[Task item]: Lines in which "logo" appears should be pulled from the data below.

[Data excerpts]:

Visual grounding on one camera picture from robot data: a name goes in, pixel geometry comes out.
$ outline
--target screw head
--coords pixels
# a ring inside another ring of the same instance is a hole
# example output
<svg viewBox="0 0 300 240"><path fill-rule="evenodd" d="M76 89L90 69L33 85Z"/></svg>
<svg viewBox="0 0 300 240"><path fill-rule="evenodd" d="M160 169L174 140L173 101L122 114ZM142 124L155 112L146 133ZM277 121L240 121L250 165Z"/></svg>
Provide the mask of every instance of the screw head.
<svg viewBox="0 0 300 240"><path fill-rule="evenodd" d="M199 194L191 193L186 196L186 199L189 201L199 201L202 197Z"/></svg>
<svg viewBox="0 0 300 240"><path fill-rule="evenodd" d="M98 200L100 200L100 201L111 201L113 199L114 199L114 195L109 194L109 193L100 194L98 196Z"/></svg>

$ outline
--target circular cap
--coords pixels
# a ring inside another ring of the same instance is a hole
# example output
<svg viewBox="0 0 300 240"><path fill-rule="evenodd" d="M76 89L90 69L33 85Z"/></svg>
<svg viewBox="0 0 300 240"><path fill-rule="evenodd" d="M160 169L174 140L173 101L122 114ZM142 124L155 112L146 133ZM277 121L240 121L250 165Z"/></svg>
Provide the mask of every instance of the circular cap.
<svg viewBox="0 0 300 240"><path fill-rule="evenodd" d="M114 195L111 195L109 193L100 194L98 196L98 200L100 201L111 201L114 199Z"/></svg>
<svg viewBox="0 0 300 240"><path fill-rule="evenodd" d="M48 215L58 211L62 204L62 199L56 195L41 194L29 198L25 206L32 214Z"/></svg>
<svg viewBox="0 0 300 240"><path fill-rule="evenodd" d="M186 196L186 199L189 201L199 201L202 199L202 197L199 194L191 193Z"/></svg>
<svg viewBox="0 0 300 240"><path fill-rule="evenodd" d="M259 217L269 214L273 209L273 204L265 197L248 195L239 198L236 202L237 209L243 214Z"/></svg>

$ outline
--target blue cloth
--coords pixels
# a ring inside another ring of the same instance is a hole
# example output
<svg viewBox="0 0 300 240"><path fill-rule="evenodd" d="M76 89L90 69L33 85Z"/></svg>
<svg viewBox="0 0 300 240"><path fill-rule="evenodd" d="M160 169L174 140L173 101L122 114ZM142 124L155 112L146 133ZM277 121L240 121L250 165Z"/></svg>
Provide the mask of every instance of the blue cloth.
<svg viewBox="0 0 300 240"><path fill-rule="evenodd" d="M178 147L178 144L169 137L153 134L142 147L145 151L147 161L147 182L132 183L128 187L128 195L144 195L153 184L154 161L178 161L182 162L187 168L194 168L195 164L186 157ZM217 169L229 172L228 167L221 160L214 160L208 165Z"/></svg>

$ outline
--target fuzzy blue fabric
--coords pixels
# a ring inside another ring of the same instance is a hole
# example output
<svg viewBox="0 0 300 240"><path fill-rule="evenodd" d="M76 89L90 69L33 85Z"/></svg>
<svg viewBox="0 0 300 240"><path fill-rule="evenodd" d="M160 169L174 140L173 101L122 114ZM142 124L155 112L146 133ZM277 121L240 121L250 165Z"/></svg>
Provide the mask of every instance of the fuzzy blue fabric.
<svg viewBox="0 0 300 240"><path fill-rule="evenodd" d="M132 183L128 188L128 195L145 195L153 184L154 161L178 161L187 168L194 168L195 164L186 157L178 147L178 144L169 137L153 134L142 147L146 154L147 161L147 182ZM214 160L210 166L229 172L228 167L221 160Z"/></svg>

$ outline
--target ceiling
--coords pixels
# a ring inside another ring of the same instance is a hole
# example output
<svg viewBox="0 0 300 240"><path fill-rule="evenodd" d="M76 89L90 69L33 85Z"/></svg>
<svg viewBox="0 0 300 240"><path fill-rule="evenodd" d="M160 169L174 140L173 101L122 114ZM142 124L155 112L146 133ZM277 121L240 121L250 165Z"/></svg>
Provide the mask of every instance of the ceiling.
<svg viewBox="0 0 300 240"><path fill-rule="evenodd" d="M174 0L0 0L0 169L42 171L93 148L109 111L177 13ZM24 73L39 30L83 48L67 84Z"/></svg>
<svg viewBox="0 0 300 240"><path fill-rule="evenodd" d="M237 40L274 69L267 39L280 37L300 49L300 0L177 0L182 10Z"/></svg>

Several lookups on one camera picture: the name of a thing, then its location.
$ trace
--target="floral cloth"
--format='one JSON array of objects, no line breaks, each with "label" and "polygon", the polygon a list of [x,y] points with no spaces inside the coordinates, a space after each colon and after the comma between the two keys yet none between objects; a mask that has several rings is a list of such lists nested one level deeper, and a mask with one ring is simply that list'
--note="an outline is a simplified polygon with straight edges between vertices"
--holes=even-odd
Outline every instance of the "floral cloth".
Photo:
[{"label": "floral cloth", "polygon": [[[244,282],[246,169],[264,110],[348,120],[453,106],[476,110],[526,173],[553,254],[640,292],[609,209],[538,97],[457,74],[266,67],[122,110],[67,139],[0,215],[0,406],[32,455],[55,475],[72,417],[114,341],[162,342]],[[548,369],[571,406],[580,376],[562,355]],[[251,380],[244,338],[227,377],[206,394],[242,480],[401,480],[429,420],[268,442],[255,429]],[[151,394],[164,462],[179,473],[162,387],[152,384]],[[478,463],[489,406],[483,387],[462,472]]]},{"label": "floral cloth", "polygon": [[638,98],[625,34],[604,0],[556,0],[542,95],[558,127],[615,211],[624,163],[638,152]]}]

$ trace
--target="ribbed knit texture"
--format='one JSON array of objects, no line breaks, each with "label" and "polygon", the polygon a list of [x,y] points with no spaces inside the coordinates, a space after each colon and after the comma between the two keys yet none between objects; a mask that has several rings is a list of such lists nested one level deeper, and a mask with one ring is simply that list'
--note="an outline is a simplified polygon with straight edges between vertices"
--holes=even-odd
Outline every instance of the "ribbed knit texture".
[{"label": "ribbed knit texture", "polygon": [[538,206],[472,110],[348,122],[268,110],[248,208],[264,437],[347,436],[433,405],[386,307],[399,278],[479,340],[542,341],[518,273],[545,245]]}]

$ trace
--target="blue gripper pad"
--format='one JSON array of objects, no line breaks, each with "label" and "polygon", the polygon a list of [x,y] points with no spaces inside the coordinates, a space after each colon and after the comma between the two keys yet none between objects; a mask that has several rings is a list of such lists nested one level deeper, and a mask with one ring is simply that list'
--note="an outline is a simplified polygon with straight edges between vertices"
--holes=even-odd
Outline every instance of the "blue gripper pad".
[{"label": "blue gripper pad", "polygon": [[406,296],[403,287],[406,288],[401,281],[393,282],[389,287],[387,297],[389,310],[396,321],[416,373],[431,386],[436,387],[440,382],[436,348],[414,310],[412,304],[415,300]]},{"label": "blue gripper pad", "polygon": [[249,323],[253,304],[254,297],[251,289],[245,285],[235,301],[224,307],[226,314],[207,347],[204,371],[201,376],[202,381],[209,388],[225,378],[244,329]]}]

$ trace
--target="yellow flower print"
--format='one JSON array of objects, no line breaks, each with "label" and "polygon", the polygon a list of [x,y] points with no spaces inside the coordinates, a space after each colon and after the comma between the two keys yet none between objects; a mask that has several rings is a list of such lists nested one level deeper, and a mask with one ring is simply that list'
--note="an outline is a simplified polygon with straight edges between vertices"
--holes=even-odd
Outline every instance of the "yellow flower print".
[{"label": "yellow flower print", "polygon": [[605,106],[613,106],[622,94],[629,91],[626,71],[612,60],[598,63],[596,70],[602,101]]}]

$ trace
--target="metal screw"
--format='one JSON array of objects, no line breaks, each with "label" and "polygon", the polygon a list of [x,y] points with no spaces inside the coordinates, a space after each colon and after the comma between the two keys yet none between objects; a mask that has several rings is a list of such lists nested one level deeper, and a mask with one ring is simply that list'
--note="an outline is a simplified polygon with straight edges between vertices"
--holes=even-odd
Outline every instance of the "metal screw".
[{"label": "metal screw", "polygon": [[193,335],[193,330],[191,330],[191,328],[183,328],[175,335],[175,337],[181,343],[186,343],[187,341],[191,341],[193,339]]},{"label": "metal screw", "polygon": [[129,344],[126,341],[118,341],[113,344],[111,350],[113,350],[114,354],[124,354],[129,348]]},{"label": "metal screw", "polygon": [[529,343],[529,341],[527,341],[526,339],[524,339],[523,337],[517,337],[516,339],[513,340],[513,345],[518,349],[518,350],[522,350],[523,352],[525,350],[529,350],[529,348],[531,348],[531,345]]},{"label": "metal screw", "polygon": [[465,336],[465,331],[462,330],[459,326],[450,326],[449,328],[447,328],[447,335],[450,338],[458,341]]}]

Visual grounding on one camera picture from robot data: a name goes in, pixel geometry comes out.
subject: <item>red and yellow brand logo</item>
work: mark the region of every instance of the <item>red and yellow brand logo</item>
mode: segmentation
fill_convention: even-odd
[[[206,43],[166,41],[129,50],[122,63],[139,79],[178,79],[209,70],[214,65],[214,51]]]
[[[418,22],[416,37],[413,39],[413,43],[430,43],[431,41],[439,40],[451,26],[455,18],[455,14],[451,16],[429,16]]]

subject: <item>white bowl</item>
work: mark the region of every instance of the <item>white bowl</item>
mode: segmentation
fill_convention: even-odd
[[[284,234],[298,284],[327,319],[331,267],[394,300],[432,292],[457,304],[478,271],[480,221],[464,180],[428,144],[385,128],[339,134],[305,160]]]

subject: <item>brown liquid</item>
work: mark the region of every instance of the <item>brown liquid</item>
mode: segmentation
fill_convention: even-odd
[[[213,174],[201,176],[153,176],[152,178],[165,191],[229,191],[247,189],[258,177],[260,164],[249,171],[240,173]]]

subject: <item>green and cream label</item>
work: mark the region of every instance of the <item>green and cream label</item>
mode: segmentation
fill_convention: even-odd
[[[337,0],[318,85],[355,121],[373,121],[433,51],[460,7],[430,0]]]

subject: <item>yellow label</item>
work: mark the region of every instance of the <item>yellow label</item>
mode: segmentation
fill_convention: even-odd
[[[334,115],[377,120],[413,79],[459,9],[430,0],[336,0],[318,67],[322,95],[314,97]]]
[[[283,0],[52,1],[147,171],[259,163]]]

[Response to this exercise]:
subject: <item>red and yellow brand logo</item>
work: mark the region of every instance of the <item>red and yellow brand logo</item>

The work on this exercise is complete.